START The data

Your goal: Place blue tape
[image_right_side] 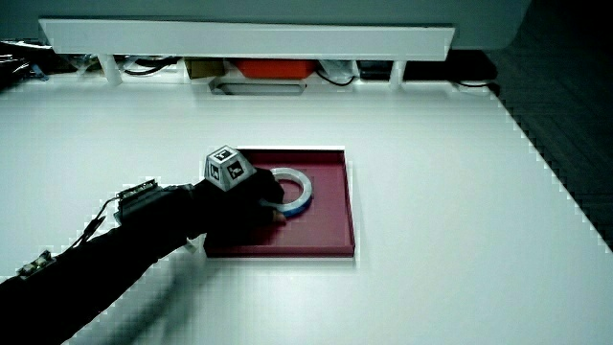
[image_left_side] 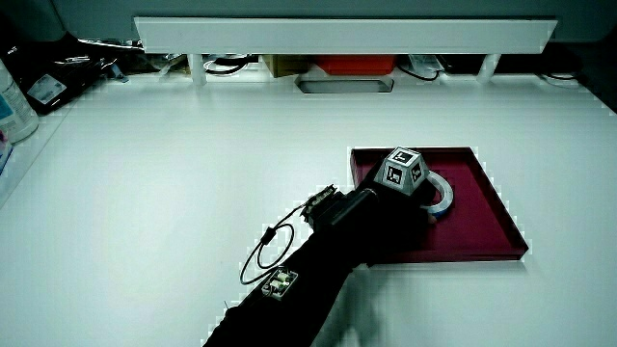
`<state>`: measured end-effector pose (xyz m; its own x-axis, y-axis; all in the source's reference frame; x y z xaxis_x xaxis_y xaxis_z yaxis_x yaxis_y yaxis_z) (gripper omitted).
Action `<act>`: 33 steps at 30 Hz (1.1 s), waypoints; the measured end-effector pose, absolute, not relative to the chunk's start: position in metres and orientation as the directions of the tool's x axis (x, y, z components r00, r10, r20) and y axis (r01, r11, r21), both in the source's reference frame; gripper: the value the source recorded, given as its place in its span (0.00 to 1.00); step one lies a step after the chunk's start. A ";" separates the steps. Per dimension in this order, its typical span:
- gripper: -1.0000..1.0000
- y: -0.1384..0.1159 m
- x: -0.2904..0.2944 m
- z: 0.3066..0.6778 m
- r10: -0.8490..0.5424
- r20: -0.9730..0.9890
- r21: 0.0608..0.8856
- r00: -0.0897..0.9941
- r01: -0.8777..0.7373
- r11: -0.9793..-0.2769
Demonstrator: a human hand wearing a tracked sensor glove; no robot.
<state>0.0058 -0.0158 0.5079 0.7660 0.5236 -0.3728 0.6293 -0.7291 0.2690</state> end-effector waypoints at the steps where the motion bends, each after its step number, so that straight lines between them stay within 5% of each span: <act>1: 0.41 -0.016 0.006 0.507 0.523 -0.373 0.273 0.767 0.629 -0.728; 18: 0.17 -0.013 0.006 0.507 0.508 -0.373 0.297 0.776 0.619 -0.727; 28: 0.03 -0.009 -0.008 0.463 0.530 -0.356 0.194 0.770 0.616 -0.764; 31: 0.00 -0.009 -0.018 0.467 0.510 -0.433 0.207 0.743 0.633 -0.746; 33: 0.00 -0.004 -0.029 0.487 0.429 -0.510 0.285 0.746 0.617 -0.734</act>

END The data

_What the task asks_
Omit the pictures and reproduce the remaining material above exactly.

_Exercise answer_
Your goal: Place blue tape
[image_right_side] 
[image_left_side] 
`<state>`: measured end-effector pose (xyz m; its own x-axis, y-axis; all in the source's reference frame; x y z xaxis_x xaxis_y xaxis_z yaxis_x yaxis_y yaxis_z) (gripper omitted).
Action `<act>`: 33 steps at 30 Hz (1.1 s), waypoints; the measured end-effector pose, absolute, not relative to the chunk's start: position in metres and orientation as the directions of the tool's x axis (x, y, z components r00, r10, r20) and y axis (r01, r11, r21), both in the source's reference frame; gripper: the value the source recorded, given as its place in its span (0.00 to 1.00); step one lies a step after the chunk's start. A ";" separates the steps. Per dimension in this order, its typical span:
- gripper: -1.0000..1.0000
- y: -0.1384..0.1159 m
- x: -0.2904..0.2944 m
- z: 0.3066..0.6778 m
- r10: -0.8490..0.5424
- r20: -0.9730..0.9890
- r21: 0.0608..0.8856
- r00: -0.0897..0.9941
- r01: -0.8777..0.7373
- r11: -0.9793..-0.2769
Demonstrator: a human hand wearing a tracked sensor glove; no robot.
<state>0.0058 -0.0158 0.5079 0.7660 0.5236 -0.3728 0.6293 -0.7291 0.2690</state> end-effector waypoints at the steps where the motion bends, each after its step number, so that straight lines between them stay within 5% of each span: <act>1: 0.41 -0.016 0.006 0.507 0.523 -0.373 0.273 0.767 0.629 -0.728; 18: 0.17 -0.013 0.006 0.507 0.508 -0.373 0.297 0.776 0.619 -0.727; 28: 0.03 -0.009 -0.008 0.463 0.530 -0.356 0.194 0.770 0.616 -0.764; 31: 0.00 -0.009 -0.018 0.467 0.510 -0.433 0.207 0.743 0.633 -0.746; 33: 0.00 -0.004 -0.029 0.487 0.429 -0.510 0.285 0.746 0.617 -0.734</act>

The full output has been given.